Work item
Copy out the records so that each line matches the original.

§

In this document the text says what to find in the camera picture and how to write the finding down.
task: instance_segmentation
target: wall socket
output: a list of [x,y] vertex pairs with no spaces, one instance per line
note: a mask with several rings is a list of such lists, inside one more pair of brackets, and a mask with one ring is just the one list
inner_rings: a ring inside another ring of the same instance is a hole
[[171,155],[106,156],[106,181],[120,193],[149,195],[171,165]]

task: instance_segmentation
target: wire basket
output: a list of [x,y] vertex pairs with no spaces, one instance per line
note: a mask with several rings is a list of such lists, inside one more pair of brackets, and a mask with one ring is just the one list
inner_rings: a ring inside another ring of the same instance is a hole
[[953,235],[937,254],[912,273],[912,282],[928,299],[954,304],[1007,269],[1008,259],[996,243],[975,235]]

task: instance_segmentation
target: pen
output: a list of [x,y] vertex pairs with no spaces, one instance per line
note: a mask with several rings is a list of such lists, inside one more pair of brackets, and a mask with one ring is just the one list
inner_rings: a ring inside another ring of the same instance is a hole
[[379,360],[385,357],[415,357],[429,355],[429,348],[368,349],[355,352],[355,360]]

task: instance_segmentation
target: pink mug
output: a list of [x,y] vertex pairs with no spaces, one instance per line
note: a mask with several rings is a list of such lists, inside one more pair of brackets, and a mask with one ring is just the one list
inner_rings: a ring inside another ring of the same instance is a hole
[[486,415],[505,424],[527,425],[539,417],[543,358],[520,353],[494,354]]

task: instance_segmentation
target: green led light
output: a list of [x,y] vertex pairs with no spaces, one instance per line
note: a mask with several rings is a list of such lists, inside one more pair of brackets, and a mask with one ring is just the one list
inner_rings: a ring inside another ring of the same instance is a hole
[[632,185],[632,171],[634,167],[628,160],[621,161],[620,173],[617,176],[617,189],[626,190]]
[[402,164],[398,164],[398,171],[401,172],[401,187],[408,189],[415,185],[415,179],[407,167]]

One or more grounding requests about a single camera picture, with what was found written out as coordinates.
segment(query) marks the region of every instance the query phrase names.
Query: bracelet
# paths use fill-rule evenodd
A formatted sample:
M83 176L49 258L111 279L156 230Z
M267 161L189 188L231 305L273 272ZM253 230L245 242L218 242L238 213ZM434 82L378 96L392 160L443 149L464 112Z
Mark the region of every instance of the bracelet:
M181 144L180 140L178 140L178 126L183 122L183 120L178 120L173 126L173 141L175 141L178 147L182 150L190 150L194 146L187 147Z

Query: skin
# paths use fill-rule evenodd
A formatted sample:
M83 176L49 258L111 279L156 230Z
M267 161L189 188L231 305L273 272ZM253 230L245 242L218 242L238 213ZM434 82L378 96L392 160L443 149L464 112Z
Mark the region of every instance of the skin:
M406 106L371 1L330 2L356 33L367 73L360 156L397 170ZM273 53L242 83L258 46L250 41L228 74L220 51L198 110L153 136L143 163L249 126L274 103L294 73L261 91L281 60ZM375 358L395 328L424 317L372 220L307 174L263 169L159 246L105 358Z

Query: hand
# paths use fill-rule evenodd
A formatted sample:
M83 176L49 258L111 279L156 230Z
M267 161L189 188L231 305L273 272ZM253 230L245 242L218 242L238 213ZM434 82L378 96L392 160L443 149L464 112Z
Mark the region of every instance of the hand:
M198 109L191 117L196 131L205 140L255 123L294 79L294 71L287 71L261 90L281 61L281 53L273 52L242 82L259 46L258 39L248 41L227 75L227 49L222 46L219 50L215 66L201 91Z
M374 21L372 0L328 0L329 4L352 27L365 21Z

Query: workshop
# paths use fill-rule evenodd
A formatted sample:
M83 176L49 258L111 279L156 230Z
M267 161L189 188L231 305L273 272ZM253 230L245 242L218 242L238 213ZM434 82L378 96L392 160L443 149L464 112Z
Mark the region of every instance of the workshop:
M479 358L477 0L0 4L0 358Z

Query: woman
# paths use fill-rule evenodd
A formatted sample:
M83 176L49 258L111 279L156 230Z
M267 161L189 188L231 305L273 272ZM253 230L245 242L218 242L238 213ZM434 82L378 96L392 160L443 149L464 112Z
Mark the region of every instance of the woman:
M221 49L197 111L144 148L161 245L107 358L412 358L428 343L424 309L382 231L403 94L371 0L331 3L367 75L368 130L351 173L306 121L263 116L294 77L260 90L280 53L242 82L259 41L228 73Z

§

Solution to this problem
In this document the text says what to find in the camera picture and how to write the finding down.
task: instance_segmentation
target: wall socket
output: a list of [x,y] vertex pairs with no spaces, one instance per line
note: a mask with several rings is a list of such lists, inside one more pair of brackets, and a mask with one ring is just the one list
inner_rings: a ring inside another ring of the same instance is a hole
[[171,155],[106,156],[106,181],[120,193],[149,195],[171,165]]

task: instance_segmentation
target: wire basket
output: a list of [x,y] vertex pairs with no spaces, one instance per line
note: a mask with several rings is a list of such lists, inside one more pair of brackets, and a mask with one ring is just the one list
inner_rings: a ring inside another ring of the same instance is a hole
[[953,235],[937,254],[912,273],[912,282],[928,299],[954,304],[1007,269],[1008,259],[996,243],[975,235]]

task: instance_segmentation
target: pen
output: a list of [x,y] vertex pairs with no spaces, one instance per line
note: a mask with several rings is a list of such lists, inside one more pair of brackets, and a mask with one ring is just the one list
inner_rings: a ring inside another ring of the same instance is a hole
[[379,360],[385,357],[415,357],[429,355],[429,348],[368,349],[355,352],[355,360]]

task: instance_segmentation
target: pink mug
output: a list of [x,y] vertex pairs with no spaces, one instance per line
note: a mask with several rings is a list of such lists, inside one more pair of brackets, and a mask with one ring is just the one list
inner_rings: a ring inside another ring of the same instance is a hole
[[486,415],[505,424],[527,425],[539,417],[543,358],[520,353],[494,354]]

task: instance_segmentation
target: green led light
output: a list of [x,y] vertex pairs with no spaces, one instance per line
note: a mask with several rings is a list of such lists, inside one more pair of brackets, and a mask with one ring is just the one list
inner_rings: a ring inside another ring of the same instance is a hole
[[632,185],[632,171],[634,167],[628,160],[621,161],[620,173],[617,176],[617,189],[626,190]]
[[402,164],[398,164],[398,171],[401,172],[401,187],[408,189],[415,185],[415,179],[407,167]]

One or more grounding requests about a single camera picture, with what was found written out as coordinates.
segment(query) marks the region of every instance the query phrase names.
Query: bracelet
# paths use fill-rule evenodd
A formatted sample:
M83 176L49 258L111 279L156 230Z
M267 161L189 188L231 305L273 272ZM253 230L245 242L218 242L238 213ZM434 82L378 96L392 160L443 149L464 112Z
Mark the region of every instance of the bracelet:
M181 144L180 140L178 140L178 126L183 122L183 120L178 120L173 126L173 141L175 141L178 147L182 150L190 150L194 146L187 147Z

Query: skin
# paths use fill-rule evenodd
A formatted sample:
M83 176L49 258L111 279L156 230Z
M267 161L189 188L231 305L273 272ZM253 230L245 242L218 242L238 213ZM434 82L378 96L392 160L443 149L464 112Z
Mark the region of every instance of the skin:
M406 106L371 1L330 2L356 33L367 73L360 156L397 170ZM273 53L242 83L258 46L250 41L228 74L220 51L198 110L153 136L143 163L249 126L274 103L294 73L261 91L281 60ZM375 358L395 328L424 317L372 220L307 174L263 169L159 246L105 358Z

Query: hand
# paths use fill-rule evenodd
A formatted sample:
M83 176L49 258L111 279L156 230Z
M267 161L189 188L231 305L273 272ZM253 230L245 242L218 242L238 213ZM434 82L378 96L392 160L443 149L464 112Z
Mark the region of every instance of the hand:
M198 109L191 117L196 131L205 140L255 123L294 79L294 71L287 71L261 90L281 61L281 53L273 52L242 82L259 46L258 39L248 41L227 75L227 49L222 46L219 50L215 66L201 91Z
M374 21L372 0L328 0L329 4L352 27L365 21Z

Query: workshop
# paths use fill-rule evenodd
A formatted sample:
M83 176L49 258L111 279L156 230Z
M267 161L189 188L231 305L273 272ZM253 230L245 242L218 242L238 213ZM434 82L378 96L392 160L443 149L464 112Z
Mark the region of every instance of the workshop:
M479 358L477 0L0 4L0 358Z

Query: woman
# paths use fill-rule evenodd
A formatted sample:
M83 176L49 258L111 279L156 230Z
M267 161L189 188L231 305L273 272ZM253 230L245 242L218 242L238 213ZM434 82L378 96L392 160L443 149L464 112Z
Mark the region of every instance of the woman:
M221 49L197 111L144 148L161 245L107 358L412 358L428 343L424 309L382 231L403 94L371 0L331 3L367 75L368 130L351 173L306 121L263 116L294 77L260 90L280 53L242 82L259 41L228 73Z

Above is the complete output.